In order to meet the needs of the management, a business may stipulate a rule in its labor contracts or work rules provided that if an employee needs to work overtime, one should file a request in advance.
In order to meet the needs of the management, a business may stipulate a rule in its labor contracts or work rules provided that if an employee needs to work overtime, one should file a request in advance. The employee can only work overtime upon the approval of the employer or supervisor, so as to prevent employees from deliberately delaying work and working overtime without the need, or overstaying at work in order to claim overtime payment. It is the so-called "the system of request for overtime approval."
Article 38 of the Labor Incident Act, which became effective on January 1, 2020, states, “It is presumed that the work hours recorded on the worker's time sheet indicates that the worker has performed duties with the employer's permission during the aforementioned hours.” That is, the work hours recorded on the worker’s time sheet (clock-in/out data, sign-in roster, etc.) are legally presumed that it has been approved by the employer. This provision reduces the burden of proof on the employee for the disputes about overtime payment. However, although the work hours recorded on the worker’s time sheet can be used to presume that the employee has been approved by the employer to perform his/her duties during such period of time, the employer may also provide the labor contract, work rules, or other administrative information as the proof to the contrary. The dispute occurred frequently in practice was that the employer often defends that the work hours recorded on the worker’s time sheet that are beyond regular working hours have not been approved by the employer but are voluntary working hours provided by the worker. In a business where “a system of request for overtime approval” is in place, can the employer argue that the employee did not comply with the rule of request for overtime and take it as the proof to the contrary that the worker performed the duties without the employer’s permission as prescribed in Article 38 of the Labor Incident Act? If the employee in fact had the need to work overtime, is it true that if the employee has not requested for overtime, he/she cannot claim overtime payment?
In regard to this question, there is no consensus in practice. Some courts hold that even if the employee has worked overtime, since the employee did not request for overtime in advance in accordance with the rules, he/she cannot claim overtime payment. On the other hand, there are courts hold opposite opinions. They argue that workers are often the disadvantaged party. It is difficult for them to negotiate with their employer on an equal footing who sometimes was limited by organizational culture, environment, or unspoken rules (e.g., not being able to leave earlier than their supervisors, voluntarily working overtime and giving up overtime payment in order to be promoted, etc.). If the employee works overtime based on the employer's expressly intent or the employer knows or might know that the employee is working overtime under his command and supervision, but fails to stop or object to such performance, the employer shall still pay the employee for the overtime, despite the fact that the business adopts the system of request for overtime approval.

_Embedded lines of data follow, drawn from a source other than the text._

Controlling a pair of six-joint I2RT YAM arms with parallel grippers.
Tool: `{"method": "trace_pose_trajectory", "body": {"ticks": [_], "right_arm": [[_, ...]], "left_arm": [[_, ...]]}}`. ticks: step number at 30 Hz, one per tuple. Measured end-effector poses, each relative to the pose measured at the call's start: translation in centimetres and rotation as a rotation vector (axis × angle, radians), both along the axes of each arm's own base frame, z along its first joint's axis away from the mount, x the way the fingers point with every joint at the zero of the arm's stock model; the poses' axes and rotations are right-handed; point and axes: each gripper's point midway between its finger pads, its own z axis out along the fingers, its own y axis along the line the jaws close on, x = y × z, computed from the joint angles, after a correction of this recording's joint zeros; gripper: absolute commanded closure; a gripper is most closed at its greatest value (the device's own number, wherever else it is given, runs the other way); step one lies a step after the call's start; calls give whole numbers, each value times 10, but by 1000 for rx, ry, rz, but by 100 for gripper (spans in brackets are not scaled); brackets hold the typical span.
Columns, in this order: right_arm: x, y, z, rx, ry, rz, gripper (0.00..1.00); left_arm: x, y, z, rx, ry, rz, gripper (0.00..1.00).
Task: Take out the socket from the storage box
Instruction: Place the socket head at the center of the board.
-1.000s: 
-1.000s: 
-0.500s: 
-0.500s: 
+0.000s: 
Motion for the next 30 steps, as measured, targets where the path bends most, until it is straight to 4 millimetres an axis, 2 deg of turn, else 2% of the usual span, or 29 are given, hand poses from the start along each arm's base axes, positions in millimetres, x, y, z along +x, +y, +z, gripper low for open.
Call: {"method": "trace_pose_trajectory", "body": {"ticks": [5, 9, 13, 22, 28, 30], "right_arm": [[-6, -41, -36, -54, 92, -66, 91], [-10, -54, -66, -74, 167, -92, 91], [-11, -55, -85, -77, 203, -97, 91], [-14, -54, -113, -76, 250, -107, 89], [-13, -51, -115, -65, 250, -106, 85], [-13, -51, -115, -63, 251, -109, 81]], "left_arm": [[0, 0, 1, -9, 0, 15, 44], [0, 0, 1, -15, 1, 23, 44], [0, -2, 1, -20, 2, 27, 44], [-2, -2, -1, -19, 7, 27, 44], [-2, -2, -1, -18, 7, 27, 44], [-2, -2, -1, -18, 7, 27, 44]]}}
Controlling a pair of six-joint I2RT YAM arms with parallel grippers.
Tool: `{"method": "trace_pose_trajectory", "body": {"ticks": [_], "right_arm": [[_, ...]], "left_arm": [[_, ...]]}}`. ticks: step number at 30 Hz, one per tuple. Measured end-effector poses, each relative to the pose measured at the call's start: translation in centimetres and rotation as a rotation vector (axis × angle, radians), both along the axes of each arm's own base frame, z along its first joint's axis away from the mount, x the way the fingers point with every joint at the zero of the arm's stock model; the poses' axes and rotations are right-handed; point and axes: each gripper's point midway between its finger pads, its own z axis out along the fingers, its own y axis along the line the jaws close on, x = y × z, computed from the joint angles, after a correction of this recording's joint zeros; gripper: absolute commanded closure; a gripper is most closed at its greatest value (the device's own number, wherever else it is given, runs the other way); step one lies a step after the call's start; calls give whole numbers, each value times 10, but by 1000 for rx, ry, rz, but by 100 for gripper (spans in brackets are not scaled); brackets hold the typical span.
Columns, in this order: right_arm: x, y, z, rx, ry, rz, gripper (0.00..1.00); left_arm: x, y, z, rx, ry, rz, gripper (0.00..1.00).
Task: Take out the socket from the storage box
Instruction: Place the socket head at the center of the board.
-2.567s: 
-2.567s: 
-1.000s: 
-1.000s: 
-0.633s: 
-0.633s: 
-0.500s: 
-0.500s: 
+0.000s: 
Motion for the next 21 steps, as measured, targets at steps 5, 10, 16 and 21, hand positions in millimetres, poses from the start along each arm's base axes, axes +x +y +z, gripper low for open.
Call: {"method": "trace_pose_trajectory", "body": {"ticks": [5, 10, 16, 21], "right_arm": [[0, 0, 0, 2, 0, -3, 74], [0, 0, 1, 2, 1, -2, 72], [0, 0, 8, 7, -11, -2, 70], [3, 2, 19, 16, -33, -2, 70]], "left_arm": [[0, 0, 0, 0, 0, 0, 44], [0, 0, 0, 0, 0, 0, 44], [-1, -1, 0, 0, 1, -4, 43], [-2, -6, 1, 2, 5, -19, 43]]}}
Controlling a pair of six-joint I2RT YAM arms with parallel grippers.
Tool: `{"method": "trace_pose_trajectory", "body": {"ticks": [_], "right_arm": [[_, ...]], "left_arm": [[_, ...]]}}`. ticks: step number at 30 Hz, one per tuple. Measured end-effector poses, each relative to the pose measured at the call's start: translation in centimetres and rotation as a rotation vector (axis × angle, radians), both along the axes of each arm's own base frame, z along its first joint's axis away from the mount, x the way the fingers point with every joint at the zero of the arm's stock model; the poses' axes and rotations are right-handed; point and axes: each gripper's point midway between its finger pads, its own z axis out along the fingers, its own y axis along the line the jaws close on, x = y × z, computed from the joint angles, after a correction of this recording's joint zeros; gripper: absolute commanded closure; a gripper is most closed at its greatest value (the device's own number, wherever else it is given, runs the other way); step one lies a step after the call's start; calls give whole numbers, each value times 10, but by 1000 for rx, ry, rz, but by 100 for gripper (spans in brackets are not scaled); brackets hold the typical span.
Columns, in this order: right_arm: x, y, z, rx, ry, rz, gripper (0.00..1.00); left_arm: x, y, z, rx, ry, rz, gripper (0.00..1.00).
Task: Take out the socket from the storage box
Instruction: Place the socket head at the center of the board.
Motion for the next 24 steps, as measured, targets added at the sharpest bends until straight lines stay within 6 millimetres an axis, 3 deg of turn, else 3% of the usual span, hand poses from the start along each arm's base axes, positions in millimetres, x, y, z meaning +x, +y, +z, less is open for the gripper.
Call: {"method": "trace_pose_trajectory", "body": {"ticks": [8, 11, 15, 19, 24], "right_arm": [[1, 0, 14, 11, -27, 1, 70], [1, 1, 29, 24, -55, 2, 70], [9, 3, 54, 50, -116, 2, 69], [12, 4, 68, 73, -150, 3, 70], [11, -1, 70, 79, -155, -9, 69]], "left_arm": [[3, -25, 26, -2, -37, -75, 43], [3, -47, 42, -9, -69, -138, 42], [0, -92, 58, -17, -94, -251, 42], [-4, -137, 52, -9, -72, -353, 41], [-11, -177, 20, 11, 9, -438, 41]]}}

In addition, there is also a compromise stated that employers have the right to supervise and manage the attendance of workers, and have full control over worker’s time sheet. If the records are inconsistent with the facts, the employer can handle and correct them immediately. Therefore, in principle, it is assumed that the overtime recorded in the worker’s time sheet have been approved by the employer and the worker has in fact performed duties. However, the employer can provide other evidence to overturn such assumptions. For example, the employer may provide surveillance camera footages to prove that the worker was staying in the company to use the company's fitness equipment, or provide a log in/log out record of the worker’s computer to prove that the worker had turned off the computer and just sat on his/her seat without performing any duties, only checked his/her mobile phone while waiting for a ride from his/her family. Although the Labor Incident Act has come into force more than two years, there has not been a consensus on whether the employer can argue the worker did not comply with the rule of request for overtime and take it as the proof to the contrary that the worker performed the duties without having obtained the employer’s permission as prescribed in Article 38 of the Labor Incident Act. The court's opinion remains to be observed in the future.
The “system of request for overtime approval” may be considered as an audit measure for employers to monitor the necessity of overtime when employees work overtime voluntarily. But the law has given employers the authority to manage worker’s time sheet, businesses should establish a mechanism for noticing abnormal attendance. Once the employer finds that a worker got off work late without requesting for overtime approval, the employer should make sure that the worker was performing the duty at that time or not. The employer should correct the worker’s time sheet to reflect the worker's actual work time if he/she was not performing the duty, so that the legislative purpose of Article 38 of the Labor Incident Act may be implemented to avoid subsequent disputes.